「幸いなことに内臓はなんともないんですけど、脚がねぇ」
今年で84歳を迎える中村玉緒さん(83)が異変に気づいたのは、今から10年近く前。70歳を過ぎたころから右脚に強い痛みが出始めた。
不安を救った“名医との出会い”
「痛くて痛くてハイヒールも履けないほどになってしまって。しまいには杖がないと歩けない、なんて事態に……。私、家でじっとしてられない性分ですのに、これには参りました。でも静かにしていると痛みが治るので、それでしばらく我慢してたんですけど、ついに耐えられなくなって、手術を受けることにしたんですわ」(玉緒さん、以下同)
玉緒さんが受診したのは、人工関節を専門とする病院で、告げられた病名は「変形性股関節症」。股関節の軟骨がすり減って変形することで股関節が痛む病気だ。
しかし、痛みは股関節に出るとは限らず、脚、膝、腰などに慢性的な痛みが出ることも。そのため、専門知識がある医療機関でないと正確な診断が難しい病気でもある。玉緒さんも痛みを訴えているのは右脚で、股関節の痛みはあまり感じていなかったようだ。
「先生が言わはるには、この病気、ほっておいてもよくはならないそうで……」
玉緒さんが受けた人工股関節置換手術とは、すり減った股関節の損傷面を取り除き、代わりに人工関節を設置する治療法。これによって、左右の脚の長さがそろう、痛みが取れる、きれいに歩けるようになるなど、さまざまな効果が期待できる。
さらに玉緒さんの主治医は、年齢などを鑑みて、身体へのダメージを最小に抑えられる最小侵襲手術(MIS)で施術した。これなら、手術の傷の大きさは通常の半分以下。切除の範囲が小さいため、術後の回復も早い。

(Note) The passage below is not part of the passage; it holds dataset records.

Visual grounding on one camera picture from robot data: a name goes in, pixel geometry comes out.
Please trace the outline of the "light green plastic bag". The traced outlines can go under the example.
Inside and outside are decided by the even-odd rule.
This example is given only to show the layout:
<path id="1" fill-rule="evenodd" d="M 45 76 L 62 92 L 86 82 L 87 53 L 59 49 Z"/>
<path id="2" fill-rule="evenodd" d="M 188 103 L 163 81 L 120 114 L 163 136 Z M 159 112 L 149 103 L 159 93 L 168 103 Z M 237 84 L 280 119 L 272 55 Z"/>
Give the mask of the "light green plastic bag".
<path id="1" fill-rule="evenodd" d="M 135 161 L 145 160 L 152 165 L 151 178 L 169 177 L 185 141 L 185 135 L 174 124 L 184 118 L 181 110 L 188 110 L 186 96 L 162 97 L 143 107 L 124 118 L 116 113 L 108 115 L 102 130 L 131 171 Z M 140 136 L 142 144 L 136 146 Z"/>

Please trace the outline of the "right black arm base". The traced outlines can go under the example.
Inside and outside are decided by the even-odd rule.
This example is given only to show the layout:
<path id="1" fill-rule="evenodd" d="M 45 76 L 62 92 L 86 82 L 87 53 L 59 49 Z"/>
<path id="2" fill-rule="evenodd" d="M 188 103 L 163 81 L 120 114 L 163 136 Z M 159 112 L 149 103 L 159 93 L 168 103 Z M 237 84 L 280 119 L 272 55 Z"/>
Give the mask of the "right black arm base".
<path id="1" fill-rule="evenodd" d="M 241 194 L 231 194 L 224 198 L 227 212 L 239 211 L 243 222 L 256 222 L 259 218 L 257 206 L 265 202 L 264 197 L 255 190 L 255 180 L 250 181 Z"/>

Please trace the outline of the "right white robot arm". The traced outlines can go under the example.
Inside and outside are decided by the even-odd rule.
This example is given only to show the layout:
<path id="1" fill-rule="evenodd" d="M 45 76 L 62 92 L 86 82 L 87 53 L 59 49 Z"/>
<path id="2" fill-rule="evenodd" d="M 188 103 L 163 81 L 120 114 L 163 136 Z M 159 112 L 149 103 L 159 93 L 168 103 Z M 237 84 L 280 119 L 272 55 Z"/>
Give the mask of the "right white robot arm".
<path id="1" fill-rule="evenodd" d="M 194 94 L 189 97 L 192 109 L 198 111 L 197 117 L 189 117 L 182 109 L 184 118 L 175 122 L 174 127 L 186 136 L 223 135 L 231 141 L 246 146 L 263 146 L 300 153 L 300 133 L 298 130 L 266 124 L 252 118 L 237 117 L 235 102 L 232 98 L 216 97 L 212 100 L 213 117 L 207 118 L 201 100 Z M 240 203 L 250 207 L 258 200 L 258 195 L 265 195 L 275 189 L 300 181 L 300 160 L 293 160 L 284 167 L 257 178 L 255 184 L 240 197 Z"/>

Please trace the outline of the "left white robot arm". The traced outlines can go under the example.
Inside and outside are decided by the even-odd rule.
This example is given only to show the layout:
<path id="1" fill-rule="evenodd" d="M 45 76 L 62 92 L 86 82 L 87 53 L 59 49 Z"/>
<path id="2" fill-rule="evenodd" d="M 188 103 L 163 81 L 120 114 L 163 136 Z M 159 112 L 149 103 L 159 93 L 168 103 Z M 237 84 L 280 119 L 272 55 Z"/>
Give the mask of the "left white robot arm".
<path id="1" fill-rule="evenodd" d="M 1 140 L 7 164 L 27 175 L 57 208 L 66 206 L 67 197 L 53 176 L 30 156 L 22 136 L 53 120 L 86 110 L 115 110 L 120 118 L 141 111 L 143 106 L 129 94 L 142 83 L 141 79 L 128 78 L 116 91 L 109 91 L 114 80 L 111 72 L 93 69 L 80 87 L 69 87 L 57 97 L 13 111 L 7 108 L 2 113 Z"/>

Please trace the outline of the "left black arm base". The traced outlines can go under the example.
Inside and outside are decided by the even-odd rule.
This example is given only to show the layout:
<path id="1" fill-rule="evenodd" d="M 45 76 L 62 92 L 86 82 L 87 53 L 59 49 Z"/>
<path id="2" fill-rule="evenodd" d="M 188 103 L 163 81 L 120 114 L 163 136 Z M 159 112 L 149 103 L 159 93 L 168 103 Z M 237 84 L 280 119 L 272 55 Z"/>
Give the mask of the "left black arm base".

手術後、リハビリを経てすっかり回復した玉緒さんは、ほがらかに笑ってこう語る。
「それまでいろいろやってもダメだったので、正直、痛みはもう諦めていたんです。でも今は痛みもなく、杖なしで元気に動き回れていますよ。人工関節が入っている違和感は、ほとんどありません。手術はあっという間でしたし、傷口も小さいし、怖がるほどのものじゃなかったですわ。だから、今、痛みに悩んでいる方は一度ちゃんと診ていただいたほうがええですよ」
膝や腰の痛みが長い期間続いていて、治療を受けているのになかなかよくならないという場合は、一度、股関節の専門医を受診してみるのもおすすめだ。